Je pensais mettre mes ballerines blanches. Du moins, j'ai tenté de négocier lorsque Clara a exigé que je mette une de ses paires de chaussures à talons. Un sacré instrument de torture ! Je n'ai clairement pas eu le choix et mes pieds m'en ont voulu dès que je les ai enfilé.

Clara, comme à son habitude, était très belle. Elle avait mis sa robe blanche, et avait relevé ses cheveux. Quelques touches rouges accompagnaient sa tenue : sur ses lèvres, accrochées à ses oreilles, autour de son cou, à ses pieds. Elle rayonnait. Son intention était de rencontrer l'homme de sa vie. Elle dit ça tous les ans !

Thomas m'a glissée à l'oreille que j'étais très belle, en me faisant la bise. Ça m'a fait plaisir, je dois l'avouer. Il nous a pris le bras à chacune et nous sommes partis ensemble vers le village. Mes pieds hurlaient de douleur. Heureusement que j'avais réussi à glisser ma paire de ballerines dans mon sac, sans ça, j'aurai été obligée de finir pieds nus. En sortant de la ferme, Je n'ai pas pu m'empêcher de jeter un regard vers Martin. J'ai senti le sien sur moi. J'eus clairement l'envie que ce soit lui à mon bras. C'est bête, mais j'avais envie de lui montrer ma robe... Le temps pour nous trois de faire la route, la nuit avait commencé à tomber. On avait placé au centre du village, une grande scène en parquet avec des lampions tout autour. C'était très beau. Il y avait comme une ambiance feutrée à la soirée. L'orchestre était assez bon et jouait des rythmes entrainants sur des airs de charleston.
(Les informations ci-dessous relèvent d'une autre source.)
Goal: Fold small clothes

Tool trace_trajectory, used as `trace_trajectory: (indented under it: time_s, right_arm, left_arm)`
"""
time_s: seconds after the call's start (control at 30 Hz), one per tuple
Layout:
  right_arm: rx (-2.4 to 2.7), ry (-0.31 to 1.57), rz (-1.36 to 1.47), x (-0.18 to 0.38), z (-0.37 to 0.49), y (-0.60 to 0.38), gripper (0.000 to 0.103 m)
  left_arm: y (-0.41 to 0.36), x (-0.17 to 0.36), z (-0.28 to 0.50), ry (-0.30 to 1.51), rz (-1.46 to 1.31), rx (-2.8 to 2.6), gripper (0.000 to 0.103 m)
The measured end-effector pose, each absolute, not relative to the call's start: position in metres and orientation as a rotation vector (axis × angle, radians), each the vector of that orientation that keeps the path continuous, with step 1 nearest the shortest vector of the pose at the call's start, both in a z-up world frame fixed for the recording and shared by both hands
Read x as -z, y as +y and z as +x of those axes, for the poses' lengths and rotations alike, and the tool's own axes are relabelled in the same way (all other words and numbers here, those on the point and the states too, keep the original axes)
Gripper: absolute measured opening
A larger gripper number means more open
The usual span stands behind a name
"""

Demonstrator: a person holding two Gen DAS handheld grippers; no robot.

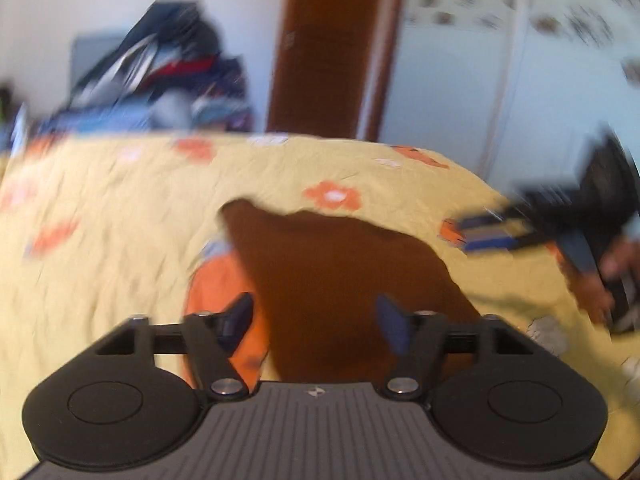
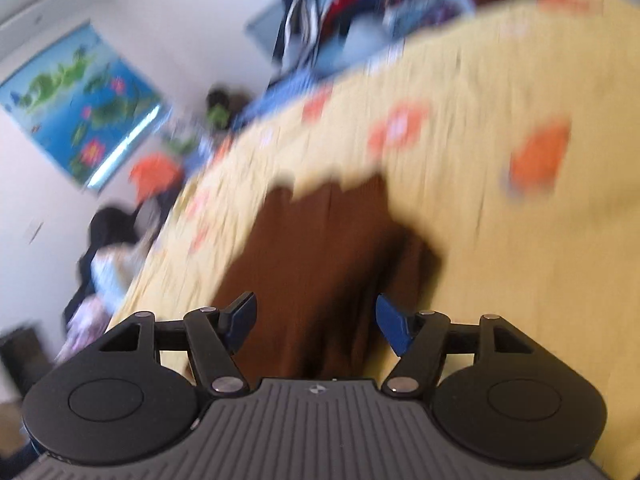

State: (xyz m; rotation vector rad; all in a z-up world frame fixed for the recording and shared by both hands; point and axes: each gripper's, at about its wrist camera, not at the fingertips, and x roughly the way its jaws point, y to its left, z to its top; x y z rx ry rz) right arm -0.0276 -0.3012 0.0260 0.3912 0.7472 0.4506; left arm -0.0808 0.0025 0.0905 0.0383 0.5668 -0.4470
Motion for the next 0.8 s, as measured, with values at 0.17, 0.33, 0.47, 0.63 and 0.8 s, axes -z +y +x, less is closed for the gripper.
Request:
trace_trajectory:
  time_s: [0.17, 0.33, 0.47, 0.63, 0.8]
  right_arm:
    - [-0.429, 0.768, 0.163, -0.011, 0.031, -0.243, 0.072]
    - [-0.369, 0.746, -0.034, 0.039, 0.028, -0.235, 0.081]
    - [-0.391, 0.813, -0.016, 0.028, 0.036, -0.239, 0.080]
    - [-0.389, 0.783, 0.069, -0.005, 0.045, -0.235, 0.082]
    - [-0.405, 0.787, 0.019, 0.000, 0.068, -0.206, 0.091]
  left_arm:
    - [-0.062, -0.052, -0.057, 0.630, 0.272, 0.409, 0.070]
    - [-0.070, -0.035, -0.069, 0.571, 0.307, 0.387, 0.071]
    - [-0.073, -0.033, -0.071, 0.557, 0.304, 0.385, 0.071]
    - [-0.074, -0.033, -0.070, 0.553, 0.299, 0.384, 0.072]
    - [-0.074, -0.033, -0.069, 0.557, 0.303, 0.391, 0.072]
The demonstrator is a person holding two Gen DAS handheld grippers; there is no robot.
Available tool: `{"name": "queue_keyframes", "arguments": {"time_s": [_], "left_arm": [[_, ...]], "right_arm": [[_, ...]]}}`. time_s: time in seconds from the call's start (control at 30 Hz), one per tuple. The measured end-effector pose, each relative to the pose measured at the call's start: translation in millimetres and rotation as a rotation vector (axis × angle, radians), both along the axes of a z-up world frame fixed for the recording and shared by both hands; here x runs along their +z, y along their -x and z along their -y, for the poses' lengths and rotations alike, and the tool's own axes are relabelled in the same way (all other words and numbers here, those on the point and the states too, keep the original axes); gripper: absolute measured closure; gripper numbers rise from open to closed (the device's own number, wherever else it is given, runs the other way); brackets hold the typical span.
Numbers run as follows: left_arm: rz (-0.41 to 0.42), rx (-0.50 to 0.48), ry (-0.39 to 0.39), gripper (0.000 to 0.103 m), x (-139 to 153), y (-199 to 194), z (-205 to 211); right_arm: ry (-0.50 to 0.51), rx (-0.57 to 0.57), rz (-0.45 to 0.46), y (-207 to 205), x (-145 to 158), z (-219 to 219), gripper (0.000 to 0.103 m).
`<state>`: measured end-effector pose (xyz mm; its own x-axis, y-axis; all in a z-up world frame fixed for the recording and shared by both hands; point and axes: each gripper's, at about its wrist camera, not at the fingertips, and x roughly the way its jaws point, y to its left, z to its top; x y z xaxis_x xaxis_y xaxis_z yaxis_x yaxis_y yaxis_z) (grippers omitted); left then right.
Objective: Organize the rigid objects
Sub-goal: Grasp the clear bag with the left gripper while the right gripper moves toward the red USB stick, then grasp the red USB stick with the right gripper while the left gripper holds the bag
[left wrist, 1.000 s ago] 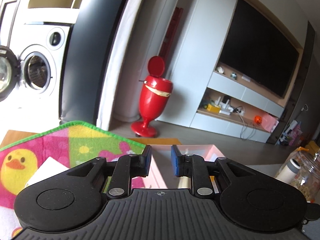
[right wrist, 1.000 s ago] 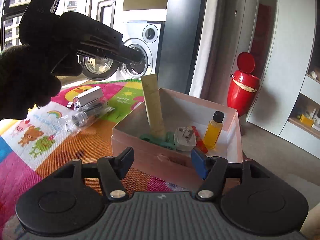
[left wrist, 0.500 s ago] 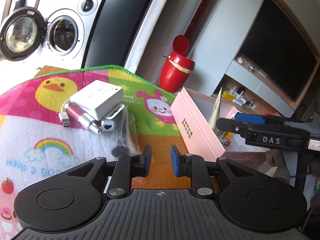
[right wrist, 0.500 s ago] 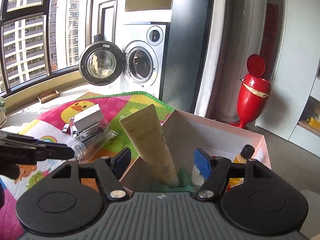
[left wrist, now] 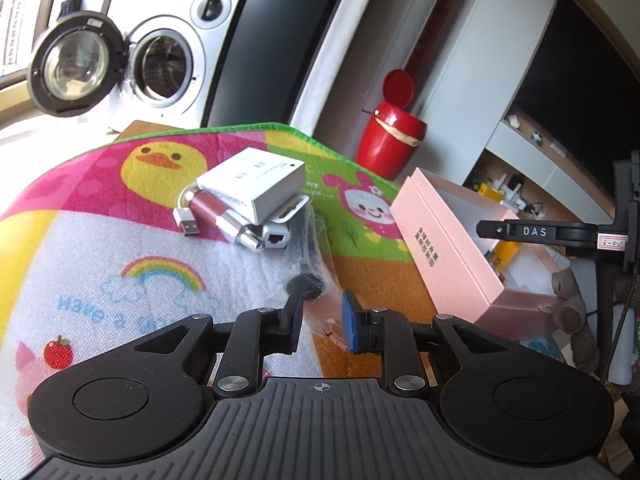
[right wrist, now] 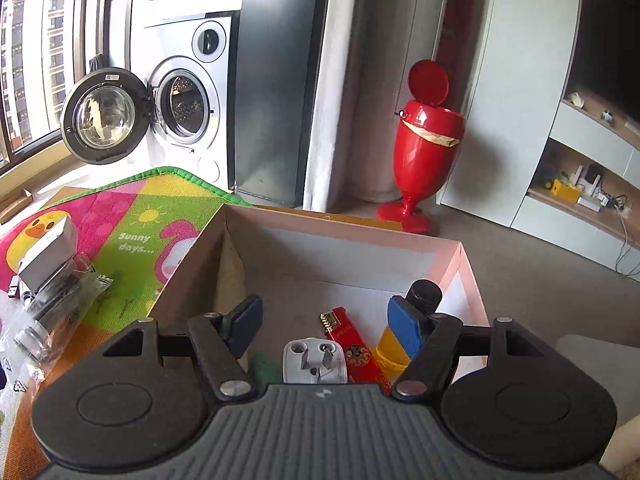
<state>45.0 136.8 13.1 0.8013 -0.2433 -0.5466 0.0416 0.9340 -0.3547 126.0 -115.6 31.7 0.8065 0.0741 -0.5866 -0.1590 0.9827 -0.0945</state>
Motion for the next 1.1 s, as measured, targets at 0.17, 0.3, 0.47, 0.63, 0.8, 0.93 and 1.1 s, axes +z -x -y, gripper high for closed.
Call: {"name": "queue_keyframes", "arguments": {"time_s": [0.17,0.3,0.47,0.63,0.8,0.93,1.1], "left_arm": [[0.011,0.041,-0.034,0.08,8,-17,-4],[-0.011,0.04,-0.115,0.08,14,-48,7],[-0.126,0.002,-0.192,0.075,-1,-88,23],[-0.113,-0.075,-0.167,0.078,-7,-78,25],[-0.077,-0.143,-0.125,0.078,-12,-22,10],[-0.044,-0.087,-0.101,0.078,-13,20,-15],[0.01,0.025,-0.011,0.078,-20,36,-49]], "right_arm": [[-0.084,0.066,-0.009,24,3,9,0.033],[-0.045,0.134,0.045,53,11,-3,0.033],[-0.007,0.2,0.067,76,18,-18,0.033],[-0.015,0.256,0.079,86,28,-32,0.032],[-0.05,0.305,0.073,77,39,-54,0.023],[-0.093,0.367,-0.003,54,40,-91,0.021],[-0.151,0.401,-0.117,13,32,-152,0.02]]}}
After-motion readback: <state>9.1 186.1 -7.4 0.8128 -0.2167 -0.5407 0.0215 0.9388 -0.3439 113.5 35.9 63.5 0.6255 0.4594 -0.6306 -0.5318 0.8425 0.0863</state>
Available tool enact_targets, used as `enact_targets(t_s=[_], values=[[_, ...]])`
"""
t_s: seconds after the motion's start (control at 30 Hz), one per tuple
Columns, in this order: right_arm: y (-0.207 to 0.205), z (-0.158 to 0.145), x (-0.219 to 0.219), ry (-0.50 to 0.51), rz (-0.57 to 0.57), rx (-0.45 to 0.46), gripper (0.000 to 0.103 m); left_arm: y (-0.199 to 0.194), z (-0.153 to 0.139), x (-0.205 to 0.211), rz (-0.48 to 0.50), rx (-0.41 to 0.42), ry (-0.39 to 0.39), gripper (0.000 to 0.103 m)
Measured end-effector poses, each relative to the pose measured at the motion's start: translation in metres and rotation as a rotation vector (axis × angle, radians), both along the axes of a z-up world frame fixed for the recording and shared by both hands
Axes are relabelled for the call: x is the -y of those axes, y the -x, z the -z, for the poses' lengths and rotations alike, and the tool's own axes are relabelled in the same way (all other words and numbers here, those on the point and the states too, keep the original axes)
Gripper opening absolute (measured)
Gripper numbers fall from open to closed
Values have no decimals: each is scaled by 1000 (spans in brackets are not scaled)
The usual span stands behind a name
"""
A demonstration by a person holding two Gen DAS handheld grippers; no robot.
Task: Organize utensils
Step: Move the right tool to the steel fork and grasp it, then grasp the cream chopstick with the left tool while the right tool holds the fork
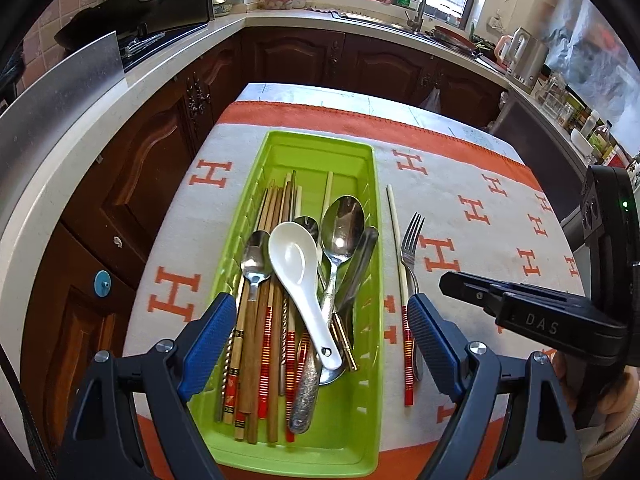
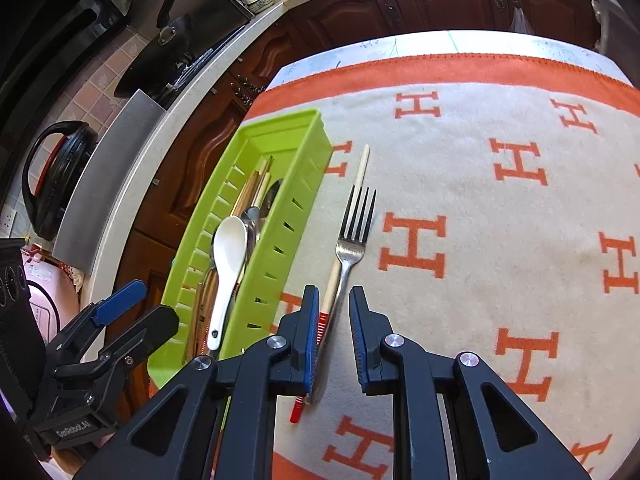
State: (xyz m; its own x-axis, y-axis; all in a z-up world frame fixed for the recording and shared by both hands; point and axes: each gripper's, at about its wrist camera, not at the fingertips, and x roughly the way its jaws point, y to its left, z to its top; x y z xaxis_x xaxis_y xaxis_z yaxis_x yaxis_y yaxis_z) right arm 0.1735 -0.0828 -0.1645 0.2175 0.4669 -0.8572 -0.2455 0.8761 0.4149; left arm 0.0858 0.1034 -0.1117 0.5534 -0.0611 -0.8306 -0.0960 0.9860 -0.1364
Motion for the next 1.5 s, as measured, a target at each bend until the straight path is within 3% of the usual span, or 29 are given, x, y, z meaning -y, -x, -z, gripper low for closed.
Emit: enact_targets(t_s=[0.47, 0.8, 0.97, 1.27, 1.43, 1.5], values=[[-8, 39, -23, 30, -32, -30, 14, -4, 9, -3, -61, 0, -15, 86], [-4, 39, -44, 114, -85, 59, 9, -6, 15, -8, -69, -25, 30, 86], [2, 35, -52, 215, -82, 106, 4, -4, 11, -6, -67, -23, 29, 86], [2, 36, -8, 290, -6, 118, 4, 4, -4, 5, -45, 4, 8, 86], [3, 35, 33, 307, 71, 117, 4, 8, -18, 30, 31, 35, -34, 86], [4, 34, 52, 279, 109, 103, 4, 7, -21, 43, 74, 37, -43, 78]])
J'intimais à Thomas et à Clara d'aller danser pendant que j'allais commander des verres à la buvette. Je retrouvais quelques amies de l'école, que je n'avais pas vu depuis la fin de l'année. Tous les jeunes avaient l'air d'être là. Même ceux des villages aux alentours. Ca faisait du bien de voir des têtes connues françaises, après avoir vu autant d'allemands dans le coin.

En scrutant la foule, j'ai trouvé que le bal avait un goût amer. Tout le monde paraissait si joyeux, à côté du malheur de la guerre. Etait-ce réellement opportun cette année de fêter le bal du 1er août alors que tant de jeunes sont partis sur le front ? Ou était-ce une occasion de penser à autre chose et d'être insouciant ?

Clara et Thomas s'amusaient bien. Autant je savais que Clara était bonne danseuse, je fus clairement surprise quand je vis que Thomas se débrouillait plutôt pas mal. Moi, je savourais ma limonade à la buvette en parlant de temps en temps avec les filles. Thomas peut avoir une quelque chose de très magnétique. Une sorte de charme anglais. Du moins, de l'idée que je me fais du charme anglais. Hier soir, il avait mis une chemise blanche sur un pantalon noir. il avait relevé les manches sur ses avants-bras. Ce fut un détail troublant. Je le voyais depuis toujours comme le garçon de dix ans qui trainait avec nous le mercredi, et non comme l'homme qu'il était clairement devenu.